● **What you are asked to do**:
Repeat only the stretch of lines below that runs from the line with "--target white basket" through the line with "--target pink object", unaltered.

-=-=-=-=-

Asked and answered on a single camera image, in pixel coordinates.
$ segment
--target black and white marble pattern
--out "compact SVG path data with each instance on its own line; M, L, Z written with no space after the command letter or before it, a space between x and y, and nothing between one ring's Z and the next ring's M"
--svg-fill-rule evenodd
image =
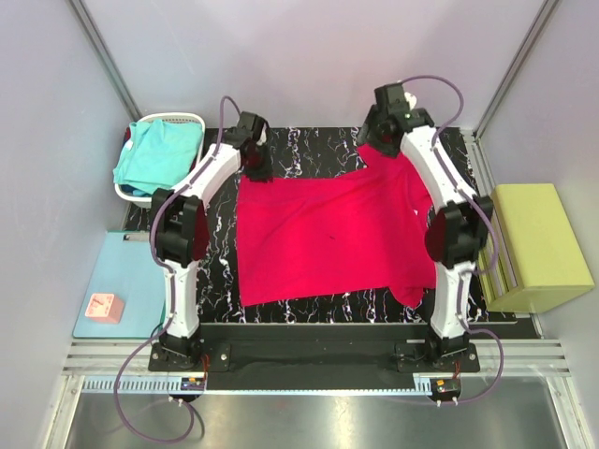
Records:
M270 151L275 177L333 178L364 168L356 151L357 128L275 128ZM212 142L208 130L206 142ZM472 167L458 128L446 129L441 140L459 173L475 185ZM416 309L404 307L386 288L333 296L289 299L244 308L237 282L237 216L240 175L231 177L211 202L212 236L197 278L203 323L415 323L430 316L434 291L426 291ZM147 210L132 206L126 230L149 230ZM469 314L475 321L513 320L512 314L488 314L478 279L473 279Z

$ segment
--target white basket
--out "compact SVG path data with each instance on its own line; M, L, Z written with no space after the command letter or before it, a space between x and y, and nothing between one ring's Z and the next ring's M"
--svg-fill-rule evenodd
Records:
M197 149L197 158L196 164L202 158L202 147L204 145L204 133L206 132L206 124L202 120L202 118L196 114L189 114L187 112L168 112L164 114L152 114L146 115L145 117L139 119L140 122L153 122L154 120L162 119L164 122L169 123L199 123L202 127L202 139L199 141L199 148ZM132 196L128 195L121 190L121 186L119 184L114 184L114 190L116 195L120 196L122 199L125 199L136 206L141 208L148 209L152 203L151 196Z

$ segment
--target yellow foam block
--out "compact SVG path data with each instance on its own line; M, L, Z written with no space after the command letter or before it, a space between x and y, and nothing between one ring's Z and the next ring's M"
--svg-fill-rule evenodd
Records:
M594 287L553 184L503 184L491 195L518 286L492 311L547 311Z

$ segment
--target pink object
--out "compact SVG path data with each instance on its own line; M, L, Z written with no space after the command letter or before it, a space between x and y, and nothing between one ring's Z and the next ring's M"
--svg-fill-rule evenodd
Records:
M85 316L98 323L116 325L123 314L123 300L112 293L94 293L87 305Z
M335 179L241 180L241 303L389 287L409 307L434 288L424 246L431 198L400 155L358 149L367 168Z

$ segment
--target wire
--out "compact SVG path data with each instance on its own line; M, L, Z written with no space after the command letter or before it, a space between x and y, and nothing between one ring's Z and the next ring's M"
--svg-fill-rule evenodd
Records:
M187 386L186 389L187 390L198 390L198 391L201 391L202 393L204 393L204 391L206 391L206 385L208 382L208 367L210 366L210 359L207 354L202 354L202 356L200 357L200 360L202 362L202 367L204 370L204 379L202 379L202 381L198 385Z
M142 415L144 415L150 409L157 407L158 405L161 405L161 404L166 404L168 402L172 402L172 401L167 398L161 398L161 399L155 400L155 401L149 403L148 405L146 405L145 407L143 407L142 409L138 410L138 412L133 417L129 418L129 421L133 421L133 420L141 417ZM97 413L94 413L94 409L92 409L91 413L90 413L90 421L92 423L92 427L94 428L94 430L100 435L110 435L111 433L117 432L117 431L121 430L122 428L124 428L124 424L121 423L120 425L118 425L116 427L105 430L94 420L94 414L97 414Z
M420 360L424 360L424 357L426 357L426 353L419 356L419 357L412 357L410 355L404 355L403 357L400 357L400 360L407 360L410 363L416 363L419 362Z
M162 323L158 323L158 324L156 325L156 327L155 327L155 328L153 329L153 331L150 333L150 337L153 337L153 334L155 334L155 333L156 333L156 330L158 330L158 328L159 328L161 325L162 325Z
M492 390L494 390L497 387L497 384L499 383L499 381L502 377L502 374L504 372L504 347L503 347L502 342L499 339L499 337L497 337L497 335L494 332L492 332L488 329L471 330L470 327L468 327L468 323L463 319L462 309L461 309L461 296L462 296L463 287L464 287L464 280L463 280L464 276L468 275L468 274L478 274L478 275L485 274L485 273L491 271L492 269L494 269L495 266L497 265L497 260L499 258L499 245L498 245L497 235L495 234L495 230L493 229L493 226L491 225L489 218L487 218L487 215L485 214L485 212L482 209L480 209L480 207L476 204L476 202L472 198L470 198L468 195L466 195L463 190L460 189L458 181L453 177L453 175L451 174L451 171L449 170L449 167L443 160L442 155L439 153L439 150L436 148L436 143L437 143L437 140L438 140L439 136L441 135L441 133L448 126L450 126L452 123L454 123L458 119L458 117L460 117L460 114L464 109L464 95L461 93L461 90L458 88L458 86L456 86L453 82L451 82L450 80L448 80L446 78L439 77L437 75L417 75L414 77L406 78L405 80L401 80L400 83L404 84L406 82L415 81L415 80L438 80L438 81L441 81L443 84L446 84L447 86L451 87L453 89L453 91L458 95L458 99L460 101L458 111L454 114L453 117L451 117L449 120L444 122L441 126L439 126L437 131L434 133L434 135L432 136L432 140L431 140L431 150L434 152L434 154L437 158L437 161L439 162L439 164L441 165L441 168L443 169L443 171L445 172L445 174L451 181L451 184L453 185L453 187L456 189L456 191L460 194L460 196L462 198L464 198L466 201L468 201L468 203L470 203L470 206L472 206L472 208L480 216L480 219L483 221L483 223L489 230L489 234L490 234L491 240L493 242L493 256L491 257L491 260L490 260L487 268L483 269L483 270L479 270L476 268L475 269L465 269L463 272L460 273L460 278L458 280L458 309L456 310L456 312L457 312L458 320L460 321L461 326L463 327L464 331L469 333L470 335L486 334L486 335L490 336L497 342L497 348L499 349L499 368L497 369L497 375L495 376L495 378L493 379L493 381L491 382L489 387L487 389L485 389L482 393L479 393L478 395L475 395L472 398L462 399L460 401L460 404L468 404L468 403L475 402L475 401L485 397Z
M158 231L158 223L164 216L167 208L170 207L170 205L182 193L184 193L195 181L197 181L197 179L201 176L201 174L204 171L206 171L206 168L210 165L210 163L214 160L216 155L219 153L220 147L221 147L221 142L223 141L223 133L224 133L224 129L225 129L225 102L227 100L233 105L235 110L239 114L241 114L239 107L237 106L235 101L233 101L233 99L230 96L224 95L221 98L220 111L219 111L218 136L216 138L216 148L214 149L214 153L211 156L200 161L200 167L197 169L197 173L194 176L192 176L192 178L189 180L189 182L187 184L185 184L183 187L181 187L179 190L177 190L173 195L171 195L164 202L164 204L160 207L160 209L158 209L158 212L156 213L156 216L152 222L152 228L150 229L150 249L152 251L152 259L154 260L156 265L164 268L168 272L168 281L170 283L170 311L168 312L168 315L167 315L167 317L168 317L167 322L165 323L165 325L162 327L162 329L156 335L151 335L149 339L144 341L138 348L136 348L129 355L129 357L123 362L122 366L119 369L119 372L116 375L114 387L112 389L112 396L114 397L114 405L116 407L116 412L119 414L119 417L121 418L121 421L123 421L124 426L129 431L131 431L131 433L137 435L138 437L142 438L143 440L145 440L147 442L157 442L160 444L175 444L178 442L182 442L191 433L191 430L194 426L194 420L195 420L194 410L195 409L187 402L184 402L181 400L179 403L181 405L184 405L186 407L187 411L189 412L189 416L190 416L189 428L180 437L173 438L170 440L162 440L162 439L150 437L150 436L140 432L136 428L134 428L133 425L127 420L126 416L124 415L123 408L121 407L121 401L119 400L118 389L119 389L119 385L121 383L121 377L123 376L124 370L126 369L127 365L129 365L129 363L131 363L131 360L133 360L135 358L135 356L137 354L139 354L139 352L144 347L146 347L148 344L152 343L152 341L154 339L159 338L161 335L163 335L165 332L167 332L168 328L172 325L172 322L174 320L174 317L175 317L175 270L170 265L161 261L158 258L158 255L156 253L155 243L156 243L156 234Z
M199 440L202 441L204 439L204 435L206 435L206 426L204 426L204 420L202 419L202 415L196 410L196 408L190 404L190 407L194 411L194 415L196 416L197 421L199 422L200 432L199 432Z
M207 369L207 367L208 367L208 365L209 365L209 364L208 364L207 362L205 362L205 361L204 361L204 355L205 355L205 356L206 356L206 358L208 359L208 355L207 355L207 354L202 354L202 355L199 357L199 360L198 360L196 363L194 363L194 364L193 364L191 367L188 367L188 368L183 368L183 369L186 369L186 370L188 370L188 371L193 371L193 370L195 370L195 369L196 369L196 368L199 366L199 364L201 363L201 364L202 364L202 367L203 367L203 372L204 372L204 375L206 375L206 377L208 377L208 369Z
M460 361L457 360L456 361L456 372L453 373L453 378L458 379L459 376L460 376Z

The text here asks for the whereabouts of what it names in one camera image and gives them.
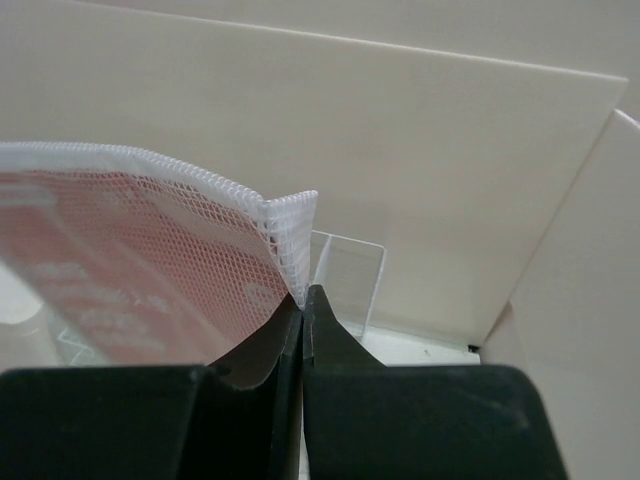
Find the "mesh bag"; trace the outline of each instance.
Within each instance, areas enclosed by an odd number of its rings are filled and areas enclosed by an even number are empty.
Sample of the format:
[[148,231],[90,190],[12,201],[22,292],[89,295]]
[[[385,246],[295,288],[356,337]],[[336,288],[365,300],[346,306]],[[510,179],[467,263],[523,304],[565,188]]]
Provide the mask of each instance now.
[[137,148],[0,144],[0,254],[111,362],[207,363],[304,304],[316,198]]

-=-=-=-=-

● **Completed exercise**:
--target white basket
--out "compact SVG path data with each instance on its own line; M, L, Z written with no space after the command letter or before it, a space between x and y, and nothing between one ring's Z and the next ring's M"
--svg-fill-rule evenodd
Records:
M197 149L197 158L196 164L202 158L202 147L204 145L204 133L206 132L206 124L202 120L202 118L196 114L189 114L187 112L168 112L164 114L152 114L146 115L145 117L139 119L140 122L153 122L154 120L162 119L164 122L169 123L199 123L202 127L202 139L199 141L199 148ZM132 196L128 195L121 190L121 186L119 184L114 184L114 190L116 195L120 196L122 199L125 199L136 206L141 208L148 209L152 203L151 196Z

$ segment
--target yellow foam block
--out "compact SVG path data with each instance on its own line; M, L, Z written with no space after the command letter or before it, a space between x and y, and nothing between one ring's Z and the next ring's M"
--svg-fill-rule evenodd
Records:
M594 287L553 184L503 184L491 195L518 286L492 311L547 311Z

$ segment
--target pink object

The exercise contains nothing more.